Every line of the material must come back exactly as given.

++++++++++++++++++++

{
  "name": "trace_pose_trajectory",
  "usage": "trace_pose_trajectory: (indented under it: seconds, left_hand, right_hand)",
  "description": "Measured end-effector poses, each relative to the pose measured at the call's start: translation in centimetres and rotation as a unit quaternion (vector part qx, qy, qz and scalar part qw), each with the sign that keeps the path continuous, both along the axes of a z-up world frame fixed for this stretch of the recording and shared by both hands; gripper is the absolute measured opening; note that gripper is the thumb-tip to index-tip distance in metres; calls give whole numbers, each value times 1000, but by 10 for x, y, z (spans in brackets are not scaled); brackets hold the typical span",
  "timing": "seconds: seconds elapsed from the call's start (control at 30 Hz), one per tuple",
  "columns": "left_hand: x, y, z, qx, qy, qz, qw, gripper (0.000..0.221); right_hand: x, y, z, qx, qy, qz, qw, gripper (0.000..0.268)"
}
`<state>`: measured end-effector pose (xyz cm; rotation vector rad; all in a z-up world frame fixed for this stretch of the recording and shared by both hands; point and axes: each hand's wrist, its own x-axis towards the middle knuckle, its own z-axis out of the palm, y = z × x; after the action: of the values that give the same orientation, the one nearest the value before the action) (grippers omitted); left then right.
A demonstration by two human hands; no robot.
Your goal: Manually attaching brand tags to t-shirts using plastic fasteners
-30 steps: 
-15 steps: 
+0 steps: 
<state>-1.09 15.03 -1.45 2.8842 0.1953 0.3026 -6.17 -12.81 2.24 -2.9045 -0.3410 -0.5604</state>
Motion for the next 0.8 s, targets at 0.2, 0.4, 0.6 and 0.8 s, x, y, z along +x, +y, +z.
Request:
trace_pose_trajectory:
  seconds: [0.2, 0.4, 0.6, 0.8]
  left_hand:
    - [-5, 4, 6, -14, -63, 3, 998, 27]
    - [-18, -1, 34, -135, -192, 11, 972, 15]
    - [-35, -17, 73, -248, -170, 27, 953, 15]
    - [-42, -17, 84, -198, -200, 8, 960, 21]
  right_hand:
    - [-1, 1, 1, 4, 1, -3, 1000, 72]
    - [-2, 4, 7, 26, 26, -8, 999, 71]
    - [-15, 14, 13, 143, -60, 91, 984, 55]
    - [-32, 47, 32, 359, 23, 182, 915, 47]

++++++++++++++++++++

## OUTPUT BELOW
{
  "name": "trace_pose_trajectory",
  "usage": "trace_pose_trajectory: (indented under it: seconds, left_hand, right_hand)",
  "description": "Measured end-effector poses, each relative to the pose measured at the call's start: translation in centimetres and rotation as a unit quaternion (vector part qx, qy, qz and scalar part qw), each with the sign that keeps the path continuous, both along the axes of a z-up world frame fixed for this stretch of the recording and shared by both hands; gripper is the absolute measured opening; note that gripper is the thumb-tip to index-tip distance in metres; calls give whole numbers, each value times 1000, but by 10 for x, y, z (spans in brackets are not scaled); brackets hold the typical span",
  "timing": "seconds: seconds elapsed from the call's start (control at 30 Hz), one per tuple",
  "columns": "left_hand: x, y, z, qx, qy, qz, qw, gripper (0.000..0.221); right_hand: x, y, z, qx, qy, qz, qw, gripper (0.000..0.268)"
}
`<state>`: measured end-effector pose (xyz cm; rotation vector rad; all in a z-up world frame fixed for this stretch of the recording and shared by both hands; point and axes: each hand's wrist, its own x-axis towards the middle knuckle, its own z-axis out of the palm, y = z × x; after the action: of the values that give the same orientation, the one nearest the value before the action) (grippers omitted); left then right.
A demonstration by two human hands; no robot.
Your goal: Manually attaching brand tags to t-shirts using plastic fasteners
-30 steps: 
-15 steps: 
+0 steps: 
<state>-1.09 15.03 -1.45 2.8842 0.1953 0.3026 -6.17 -12.81 2.24 -2.9045 -0.3410 -0.5604</state>
Motion for the next 0.8 s, targets at 0.2, 0.4, 0.6 and 0.8 s, x, y, z along +x, +y, +z.
Request:
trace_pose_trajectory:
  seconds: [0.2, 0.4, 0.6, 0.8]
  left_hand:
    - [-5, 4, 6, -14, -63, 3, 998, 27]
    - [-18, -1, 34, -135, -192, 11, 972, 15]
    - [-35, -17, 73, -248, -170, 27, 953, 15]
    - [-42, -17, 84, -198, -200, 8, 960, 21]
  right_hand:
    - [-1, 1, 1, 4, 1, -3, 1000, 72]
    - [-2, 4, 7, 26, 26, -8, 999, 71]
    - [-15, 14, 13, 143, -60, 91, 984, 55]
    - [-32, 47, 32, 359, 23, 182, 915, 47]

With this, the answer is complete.